### What is expected
Output exactly the lines below, starting with the line that has "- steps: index" and going on through the line that has "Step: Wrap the", both included, and no other lines.

┏━━

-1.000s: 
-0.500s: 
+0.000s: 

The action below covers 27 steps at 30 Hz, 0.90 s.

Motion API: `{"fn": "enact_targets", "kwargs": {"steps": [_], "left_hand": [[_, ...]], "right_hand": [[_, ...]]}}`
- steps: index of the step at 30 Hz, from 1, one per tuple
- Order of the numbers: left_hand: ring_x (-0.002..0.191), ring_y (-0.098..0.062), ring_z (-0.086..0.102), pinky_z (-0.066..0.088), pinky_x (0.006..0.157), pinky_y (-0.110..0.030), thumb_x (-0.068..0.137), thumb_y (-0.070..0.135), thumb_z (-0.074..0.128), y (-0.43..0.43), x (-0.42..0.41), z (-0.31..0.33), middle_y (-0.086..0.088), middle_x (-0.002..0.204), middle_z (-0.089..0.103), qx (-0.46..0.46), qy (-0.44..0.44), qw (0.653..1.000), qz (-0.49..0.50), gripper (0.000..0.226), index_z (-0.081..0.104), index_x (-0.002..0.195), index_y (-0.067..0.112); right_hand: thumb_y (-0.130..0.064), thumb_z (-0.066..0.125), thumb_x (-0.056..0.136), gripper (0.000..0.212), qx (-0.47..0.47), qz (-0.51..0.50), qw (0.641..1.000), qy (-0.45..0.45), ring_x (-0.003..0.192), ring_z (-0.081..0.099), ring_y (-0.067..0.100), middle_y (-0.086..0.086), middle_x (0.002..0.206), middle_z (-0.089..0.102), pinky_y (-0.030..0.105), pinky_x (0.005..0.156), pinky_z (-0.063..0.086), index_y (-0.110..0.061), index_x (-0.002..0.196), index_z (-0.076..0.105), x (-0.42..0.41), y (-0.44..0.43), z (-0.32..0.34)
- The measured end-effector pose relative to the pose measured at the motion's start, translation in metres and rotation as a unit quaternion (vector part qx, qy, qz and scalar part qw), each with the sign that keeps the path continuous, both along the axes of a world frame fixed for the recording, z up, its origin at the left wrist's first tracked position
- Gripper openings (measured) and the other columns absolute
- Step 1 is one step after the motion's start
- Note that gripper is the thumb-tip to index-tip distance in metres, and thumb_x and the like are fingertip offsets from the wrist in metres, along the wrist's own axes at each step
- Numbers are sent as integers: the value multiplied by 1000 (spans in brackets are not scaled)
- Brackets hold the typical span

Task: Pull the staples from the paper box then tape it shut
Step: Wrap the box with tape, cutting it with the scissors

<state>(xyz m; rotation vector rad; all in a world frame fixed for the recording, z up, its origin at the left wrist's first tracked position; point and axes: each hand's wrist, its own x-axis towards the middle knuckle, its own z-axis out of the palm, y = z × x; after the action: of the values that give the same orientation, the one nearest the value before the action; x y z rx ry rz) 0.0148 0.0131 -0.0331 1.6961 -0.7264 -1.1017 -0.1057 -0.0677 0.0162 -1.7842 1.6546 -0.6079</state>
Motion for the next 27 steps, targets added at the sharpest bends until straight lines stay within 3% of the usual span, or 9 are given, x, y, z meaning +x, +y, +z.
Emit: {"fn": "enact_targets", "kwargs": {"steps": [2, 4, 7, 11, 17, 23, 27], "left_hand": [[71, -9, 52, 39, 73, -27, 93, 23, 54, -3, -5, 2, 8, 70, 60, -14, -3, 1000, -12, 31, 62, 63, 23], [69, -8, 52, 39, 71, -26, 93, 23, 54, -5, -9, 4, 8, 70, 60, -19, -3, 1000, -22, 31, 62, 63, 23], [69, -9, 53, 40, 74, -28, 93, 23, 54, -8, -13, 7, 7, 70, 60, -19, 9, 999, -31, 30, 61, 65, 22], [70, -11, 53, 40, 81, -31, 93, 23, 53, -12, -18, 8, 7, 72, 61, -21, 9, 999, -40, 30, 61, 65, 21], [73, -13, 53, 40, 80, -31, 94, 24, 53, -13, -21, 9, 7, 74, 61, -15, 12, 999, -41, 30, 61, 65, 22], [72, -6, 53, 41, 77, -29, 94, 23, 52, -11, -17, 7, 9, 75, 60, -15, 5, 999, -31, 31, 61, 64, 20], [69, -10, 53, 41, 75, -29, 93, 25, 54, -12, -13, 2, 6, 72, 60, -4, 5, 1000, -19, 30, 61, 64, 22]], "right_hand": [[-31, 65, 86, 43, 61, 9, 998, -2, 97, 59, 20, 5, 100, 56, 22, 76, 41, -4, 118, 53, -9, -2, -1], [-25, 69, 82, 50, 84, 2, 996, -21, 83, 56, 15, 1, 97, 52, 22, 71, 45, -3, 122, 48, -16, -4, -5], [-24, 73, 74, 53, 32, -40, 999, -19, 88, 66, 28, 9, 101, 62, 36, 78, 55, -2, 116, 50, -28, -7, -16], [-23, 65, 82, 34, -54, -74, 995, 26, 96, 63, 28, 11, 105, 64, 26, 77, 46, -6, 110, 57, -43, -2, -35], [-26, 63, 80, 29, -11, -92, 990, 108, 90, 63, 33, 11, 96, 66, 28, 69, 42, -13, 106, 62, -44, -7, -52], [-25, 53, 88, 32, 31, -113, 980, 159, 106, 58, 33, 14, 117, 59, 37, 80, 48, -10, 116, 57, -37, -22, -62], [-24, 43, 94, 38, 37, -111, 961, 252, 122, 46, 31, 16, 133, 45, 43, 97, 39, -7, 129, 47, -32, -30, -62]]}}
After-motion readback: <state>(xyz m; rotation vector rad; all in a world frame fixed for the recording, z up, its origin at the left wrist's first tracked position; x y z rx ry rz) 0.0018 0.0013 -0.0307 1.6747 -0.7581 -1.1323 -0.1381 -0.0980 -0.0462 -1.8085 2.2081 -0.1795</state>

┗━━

### Answer section
- steps: index of the step at 30 Hz, from 1, one per tuple
- Order of the numbers: left_hand: ring_x (-0.002..0.191), ring_y (-0.098..0.062), ring_z (-0.086..0.102), pinky_z (-0.066..0.088), pinky_x (0.006..0.157), pinky_y (-0.110..0.030), thumb_x (-0.068..0.137), thumb_y (-0.070..0.135), thumb_z (-0.074..0.128), y (-0.43..0.43), x (-0.42..0.41), z (-0.31..0.33), middle_y (-0.086..0.088), middle_x (-0.002..0.204), middle_z (-0.089..0.103), qx (-0.46..0.46), qy (-0.44..0.44), qw (0.653..1.000), qz (-0.49..0.50), gripper (0.000..0.226), index_z (-0.081..0.104), index_x (-0.002..0.195), index_y (-0.067..0.112); right_hand: thumb_y (-0.130..0.064), thumb_z (-0.066..0.125), thumb_x (-0.056..0.136), gripper (0.000..0.212), qx (-0.47..0.47), qz (-0.51..0.50), qw (0.641..1.000), qy (-0.45..0.45), ring_x (-0.003..0.192), ring_z (-0.081..0.099), ring_y (-0.067..0.100), middle_y (-0.086..0.086), middle_x (0.002..0.206), middle_z (-0.089..0.102), pinky_y (-0.030..0.105), pinky_x (0.005..0.156), pinky_z (-0.063..0.086), index_y (-0.110..0.061), index_x (-0.002..0.196), index_z (-0.076..0.105), x (-0.42..0.41), y (-0.44..0.43), z (-0.32..0.34)
- The measured end-effector pose relative to the pose measured at the motion's start, translation in metres and rotation as a unit quaternion (vector part qx, qy, qz and scalar part qw), each with the sign that keeps the path continuous, both along the axes of a world frame fixed for the recording, z up, its origin at the left wrist's first tracked position
- Gripper openings (measured) and the other columns absolute
- Step 1 is one step after the motion's start
- Note that gripper is the thumb-tip to index-tip distance in metres, and thumb_x and the like are fingertip offsets from the wrist in metres, along the wrist's own axes at each step
- Numbers are sent as integers: the value multiplied by 1000 (spans in brackets are not scaled)
- Brackets hold the typical span

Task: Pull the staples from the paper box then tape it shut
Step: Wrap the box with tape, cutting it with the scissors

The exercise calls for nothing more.